Brief -
Write down the listing again exactly as it appears below, without its pictures.

Material provided -

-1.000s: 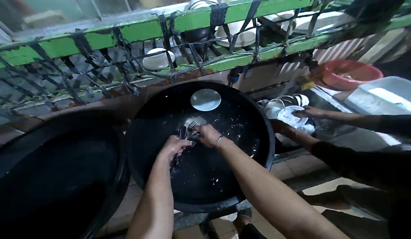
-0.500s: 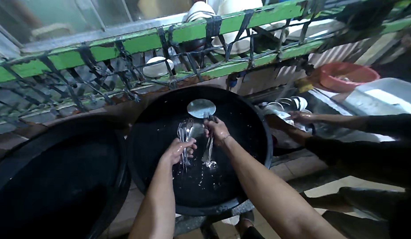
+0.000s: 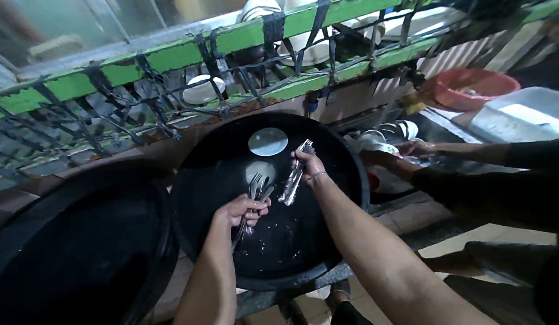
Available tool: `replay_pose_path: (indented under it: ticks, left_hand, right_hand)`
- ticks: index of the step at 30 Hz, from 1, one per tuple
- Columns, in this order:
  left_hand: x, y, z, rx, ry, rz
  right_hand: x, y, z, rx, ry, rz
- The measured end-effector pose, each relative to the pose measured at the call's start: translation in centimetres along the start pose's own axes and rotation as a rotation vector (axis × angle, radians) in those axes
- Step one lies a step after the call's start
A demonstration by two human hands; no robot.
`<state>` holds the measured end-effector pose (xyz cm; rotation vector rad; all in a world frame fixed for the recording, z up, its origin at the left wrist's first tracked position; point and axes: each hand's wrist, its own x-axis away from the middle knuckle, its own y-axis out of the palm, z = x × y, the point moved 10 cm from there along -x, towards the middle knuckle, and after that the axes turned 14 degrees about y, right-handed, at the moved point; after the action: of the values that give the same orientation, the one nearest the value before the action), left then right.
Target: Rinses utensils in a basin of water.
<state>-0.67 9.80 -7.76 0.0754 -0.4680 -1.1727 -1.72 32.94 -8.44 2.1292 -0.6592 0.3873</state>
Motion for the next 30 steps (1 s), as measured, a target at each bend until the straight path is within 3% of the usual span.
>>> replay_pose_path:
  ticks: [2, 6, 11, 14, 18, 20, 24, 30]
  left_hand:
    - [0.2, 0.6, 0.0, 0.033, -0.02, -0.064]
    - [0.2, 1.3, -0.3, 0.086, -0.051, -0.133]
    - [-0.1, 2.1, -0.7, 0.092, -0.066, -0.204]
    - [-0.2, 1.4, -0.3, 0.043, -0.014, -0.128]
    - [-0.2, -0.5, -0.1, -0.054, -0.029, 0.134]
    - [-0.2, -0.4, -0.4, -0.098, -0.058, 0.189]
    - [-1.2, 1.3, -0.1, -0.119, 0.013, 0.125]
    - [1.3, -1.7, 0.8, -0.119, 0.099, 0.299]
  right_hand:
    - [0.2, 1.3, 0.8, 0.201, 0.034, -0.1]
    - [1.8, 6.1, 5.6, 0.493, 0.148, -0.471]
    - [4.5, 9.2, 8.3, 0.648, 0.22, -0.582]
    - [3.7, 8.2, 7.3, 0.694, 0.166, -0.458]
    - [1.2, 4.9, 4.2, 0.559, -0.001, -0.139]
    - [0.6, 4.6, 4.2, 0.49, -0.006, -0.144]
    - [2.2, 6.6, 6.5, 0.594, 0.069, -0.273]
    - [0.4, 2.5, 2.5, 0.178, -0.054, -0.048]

Response -
-1.000s: 
-0.500s: 
+0.000s: 
Available tool: `replay_pose_path: (indented under it: ticks, left_hand, right_hand)`
- ticks: index of the step at 30 Hz, from 1, one per tuple
- Columns, in this order:
  left_hand: x, y, z, rx, ry, rz
  right_hand: x, y, z, rx, ry, rz
- The measured end-effector pose, each relative to the pose measured at the call's start: translation in centimetres along the start pose's own axes and rotation as a rotation vector (axis × angle, radians) in those axes
- Step one lies a step after the call's start
A demonstration by two human hands; no robot.
`<state>` holds the measured end-effector pose (xyz cm; rotation vector rad; all in a world frame fixed for the recording, z up, its origin at the left wrist's first tracked position; point and axes: each hand's wrist, its own x-axis away from the middle knuckle, its own y-axis out of the palm, z = x × y, the point moved 10 cm from there along -x, towards the middle knuckle, and after that the axes turned 14 degrees about y, right-handed, at the moved point; after the action: of the values that give the same orientation, the one nearest the value before the action), left then right.
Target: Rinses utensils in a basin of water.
<state>-0.67 9.80 -7.76 0.0754 -0.4680 -1.1727 -1.72 32.94 -8.44 2.1292 -0.6592 0.3873</state>
Motion for the next 30 steps (1 s), as measured, a target at each bend until the straight path is within 3% of the usual span.
>>> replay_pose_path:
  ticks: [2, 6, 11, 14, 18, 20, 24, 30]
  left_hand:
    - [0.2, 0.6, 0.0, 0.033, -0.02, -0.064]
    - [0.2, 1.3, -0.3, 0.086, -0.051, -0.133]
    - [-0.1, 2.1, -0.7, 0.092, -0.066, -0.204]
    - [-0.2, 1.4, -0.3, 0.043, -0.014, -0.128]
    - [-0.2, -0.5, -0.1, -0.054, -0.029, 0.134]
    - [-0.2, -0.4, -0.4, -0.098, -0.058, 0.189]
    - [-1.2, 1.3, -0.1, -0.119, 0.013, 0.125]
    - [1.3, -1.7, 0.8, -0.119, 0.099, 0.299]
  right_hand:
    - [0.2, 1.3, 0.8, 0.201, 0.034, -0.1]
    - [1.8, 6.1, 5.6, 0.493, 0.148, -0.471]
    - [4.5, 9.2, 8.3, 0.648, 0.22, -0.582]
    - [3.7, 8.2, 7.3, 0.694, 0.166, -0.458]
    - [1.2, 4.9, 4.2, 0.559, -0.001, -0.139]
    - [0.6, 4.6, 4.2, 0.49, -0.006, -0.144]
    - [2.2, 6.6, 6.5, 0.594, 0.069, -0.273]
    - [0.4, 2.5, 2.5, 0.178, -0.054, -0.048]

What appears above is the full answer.